■ What you are asked to do: Every line that appears in the listing is to be set down verbatim.

■ Material for the task:
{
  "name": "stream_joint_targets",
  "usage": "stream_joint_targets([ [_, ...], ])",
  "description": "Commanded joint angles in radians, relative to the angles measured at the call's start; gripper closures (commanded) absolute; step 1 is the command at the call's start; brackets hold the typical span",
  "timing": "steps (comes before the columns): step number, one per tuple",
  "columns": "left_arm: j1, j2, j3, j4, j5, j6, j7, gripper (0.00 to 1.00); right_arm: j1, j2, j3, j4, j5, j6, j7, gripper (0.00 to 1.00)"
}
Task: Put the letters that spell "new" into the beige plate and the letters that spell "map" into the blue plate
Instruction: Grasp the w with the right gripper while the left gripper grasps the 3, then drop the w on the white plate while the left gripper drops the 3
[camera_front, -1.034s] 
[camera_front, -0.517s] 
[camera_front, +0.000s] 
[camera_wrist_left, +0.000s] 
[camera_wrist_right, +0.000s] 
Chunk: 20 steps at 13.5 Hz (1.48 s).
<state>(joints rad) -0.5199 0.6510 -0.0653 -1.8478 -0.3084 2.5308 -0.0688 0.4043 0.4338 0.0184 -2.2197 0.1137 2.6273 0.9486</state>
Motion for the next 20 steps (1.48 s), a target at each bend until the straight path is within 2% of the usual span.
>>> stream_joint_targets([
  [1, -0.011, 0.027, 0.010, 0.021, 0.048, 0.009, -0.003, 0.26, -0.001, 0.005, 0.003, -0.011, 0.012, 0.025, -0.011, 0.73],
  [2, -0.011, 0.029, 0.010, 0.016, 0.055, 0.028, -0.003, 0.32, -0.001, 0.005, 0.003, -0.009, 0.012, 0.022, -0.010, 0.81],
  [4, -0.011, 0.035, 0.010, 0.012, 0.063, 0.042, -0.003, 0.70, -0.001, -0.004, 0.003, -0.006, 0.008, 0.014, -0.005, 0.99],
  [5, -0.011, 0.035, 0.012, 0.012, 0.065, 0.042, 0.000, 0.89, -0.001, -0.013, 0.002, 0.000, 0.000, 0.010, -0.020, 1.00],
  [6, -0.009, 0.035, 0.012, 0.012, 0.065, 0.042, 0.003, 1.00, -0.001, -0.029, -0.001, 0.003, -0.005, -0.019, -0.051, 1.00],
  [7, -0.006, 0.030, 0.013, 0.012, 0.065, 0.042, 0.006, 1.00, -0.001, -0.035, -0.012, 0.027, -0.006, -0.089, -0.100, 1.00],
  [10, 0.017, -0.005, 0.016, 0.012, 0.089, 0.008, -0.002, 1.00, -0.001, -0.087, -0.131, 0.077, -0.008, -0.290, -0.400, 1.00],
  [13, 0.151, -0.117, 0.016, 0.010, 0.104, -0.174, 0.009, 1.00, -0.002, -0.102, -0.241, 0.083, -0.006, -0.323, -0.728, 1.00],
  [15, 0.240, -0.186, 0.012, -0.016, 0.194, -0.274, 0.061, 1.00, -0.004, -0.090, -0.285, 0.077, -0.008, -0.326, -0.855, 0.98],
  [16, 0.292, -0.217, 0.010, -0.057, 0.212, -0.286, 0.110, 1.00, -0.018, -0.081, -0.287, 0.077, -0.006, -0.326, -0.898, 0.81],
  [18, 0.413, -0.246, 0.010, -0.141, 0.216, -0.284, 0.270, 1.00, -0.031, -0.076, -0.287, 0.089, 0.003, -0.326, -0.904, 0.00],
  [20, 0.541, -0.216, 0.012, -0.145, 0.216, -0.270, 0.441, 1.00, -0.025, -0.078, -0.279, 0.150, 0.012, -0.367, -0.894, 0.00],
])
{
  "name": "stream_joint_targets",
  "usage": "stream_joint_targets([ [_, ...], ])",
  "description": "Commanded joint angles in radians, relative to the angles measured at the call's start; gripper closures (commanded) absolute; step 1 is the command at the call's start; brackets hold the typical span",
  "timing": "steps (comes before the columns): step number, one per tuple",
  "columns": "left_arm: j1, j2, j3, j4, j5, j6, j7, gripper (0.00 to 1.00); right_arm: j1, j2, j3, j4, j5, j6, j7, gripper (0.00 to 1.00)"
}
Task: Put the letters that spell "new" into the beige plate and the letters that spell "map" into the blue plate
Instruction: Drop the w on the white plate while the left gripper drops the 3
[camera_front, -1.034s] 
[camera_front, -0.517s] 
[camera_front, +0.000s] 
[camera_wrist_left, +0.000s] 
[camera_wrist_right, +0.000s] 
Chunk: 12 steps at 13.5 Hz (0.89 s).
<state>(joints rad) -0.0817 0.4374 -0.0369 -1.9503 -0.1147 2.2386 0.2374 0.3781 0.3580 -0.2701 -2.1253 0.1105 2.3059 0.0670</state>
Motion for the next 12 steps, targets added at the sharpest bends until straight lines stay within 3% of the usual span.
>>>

■ Result of this task:
{
  "name": "stream_joint_targets",
  "usage": "stream_joint_targets([ [_, ...], ])",
  "description": "Commanded joint angles in radians, relative to the angles measured at the call's start; gripper closures (commanded) absolute; step 1 is the command at the call's start; brackets hold the typical span",
  "timing": "steps (comes before the columns): step number, one per tuple",
  "columns": "left_arm: j1, j2, j3, j4, j5, j6, j7, gripper (0.00 to 1.00); right_arm: j1, j2, j3, j4, j5, j6, j7, gripper (0.00 to 1.00)"
}
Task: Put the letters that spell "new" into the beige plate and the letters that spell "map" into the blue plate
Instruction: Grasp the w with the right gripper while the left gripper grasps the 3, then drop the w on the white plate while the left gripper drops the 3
[camera_front, -1.034s] 
[camera_front, -0.517s] 
[camera_front, +0.000s] 
[camera_wrist_left, +0.000s] 
[camera_wrist_right, +0.000s] 
Chunk: 20 steps at 13.5 Hz (1.48 s).
<state>(joints rad) -0.5199 0.6510 -0.0653 -1.8478 -0.3084 2.5308 -0.0688 0.4043 0.4338 0.0184 -2.2197 0.1137 2.6273 0.9486</state>
Motion for the next 20 steps (1.48 s), a target at each bend until the straight path is within 2% of the usual span.
>>> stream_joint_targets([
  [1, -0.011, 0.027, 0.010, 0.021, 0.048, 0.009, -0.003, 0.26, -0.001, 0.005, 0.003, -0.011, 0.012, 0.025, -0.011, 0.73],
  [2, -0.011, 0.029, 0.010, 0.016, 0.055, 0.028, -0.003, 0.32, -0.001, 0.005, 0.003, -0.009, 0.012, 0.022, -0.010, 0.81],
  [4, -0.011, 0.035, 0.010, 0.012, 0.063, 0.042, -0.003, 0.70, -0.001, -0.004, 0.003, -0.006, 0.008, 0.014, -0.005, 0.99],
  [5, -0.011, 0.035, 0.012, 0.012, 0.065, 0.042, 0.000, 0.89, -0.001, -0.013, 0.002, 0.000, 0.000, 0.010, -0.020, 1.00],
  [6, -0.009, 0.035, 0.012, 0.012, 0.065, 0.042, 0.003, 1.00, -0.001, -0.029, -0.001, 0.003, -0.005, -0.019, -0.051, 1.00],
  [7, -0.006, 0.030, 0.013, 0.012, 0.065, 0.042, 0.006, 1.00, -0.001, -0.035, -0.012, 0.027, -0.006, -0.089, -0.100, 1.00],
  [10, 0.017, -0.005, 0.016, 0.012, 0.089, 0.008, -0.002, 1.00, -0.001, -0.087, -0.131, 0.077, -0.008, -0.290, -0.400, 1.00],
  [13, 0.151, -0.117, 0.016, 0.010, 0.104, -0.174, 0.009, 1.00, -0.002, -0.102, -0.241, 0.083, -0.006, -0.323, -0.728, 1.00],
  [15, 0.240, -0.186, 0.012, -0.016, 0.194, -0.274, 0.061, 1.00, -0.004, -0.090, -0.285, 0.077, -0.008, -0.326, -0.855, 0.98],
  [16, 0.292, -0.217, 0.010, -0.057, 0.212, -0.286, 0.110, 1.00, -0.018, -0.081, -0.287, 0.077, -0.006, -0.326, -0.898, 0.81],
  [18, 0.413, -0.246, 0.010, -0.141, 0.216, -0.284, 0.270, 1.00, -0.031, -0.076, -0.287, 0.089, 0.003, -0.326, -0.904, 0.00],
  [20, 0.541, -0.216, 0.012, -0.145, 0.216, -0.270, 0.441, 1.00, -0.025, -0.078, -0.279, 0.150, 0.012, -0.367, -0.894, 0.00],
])
{
  "name": "stream_joint_targets",
  "usage": "stream_joint_targets([ [_, ...], ])",
  "description": "Commanded joint angles in radians, relative to the angles measured at the call's start; gripper closures (commanded) absolute; step 1 is the command at the call's start; brackets hold the typical span",
  "timing": "steps (comes before the columns): step number, one per tuple",
  "columns": "left_arm: j1, j2, j3, j4, j5, j6, j7, gripper (0.00 to 1.00); right_arm: j1, j2, j3, j4, j5, j6, j7, gripper (0.00 to 1.00)"
}
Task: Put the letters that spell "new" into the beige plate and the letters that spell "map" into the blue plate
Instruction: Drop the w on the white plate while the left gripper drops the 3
[camera_front, -1.034s] 
[camera_front, -0.517s] 
[camera_front, +0.000s] 
[camera_wrist_left, +0.000s] 
[camera_wrist_right, +0.000s] 
Chunk: 12 steps at 13.5 Hz (0.89 s).
<state>(joints rad) -0.0817 0.4374 -0.0369 -1.9503 -0.1147 2.2386 0.2374 0.3781 0.3580 -0.2701 -2.1253 0.1105 2.3059 0.0670</state>
Motion for the next 12 steps, targets added at the sharpest bends until straight lines stay within 3% of the usual span.
>>>

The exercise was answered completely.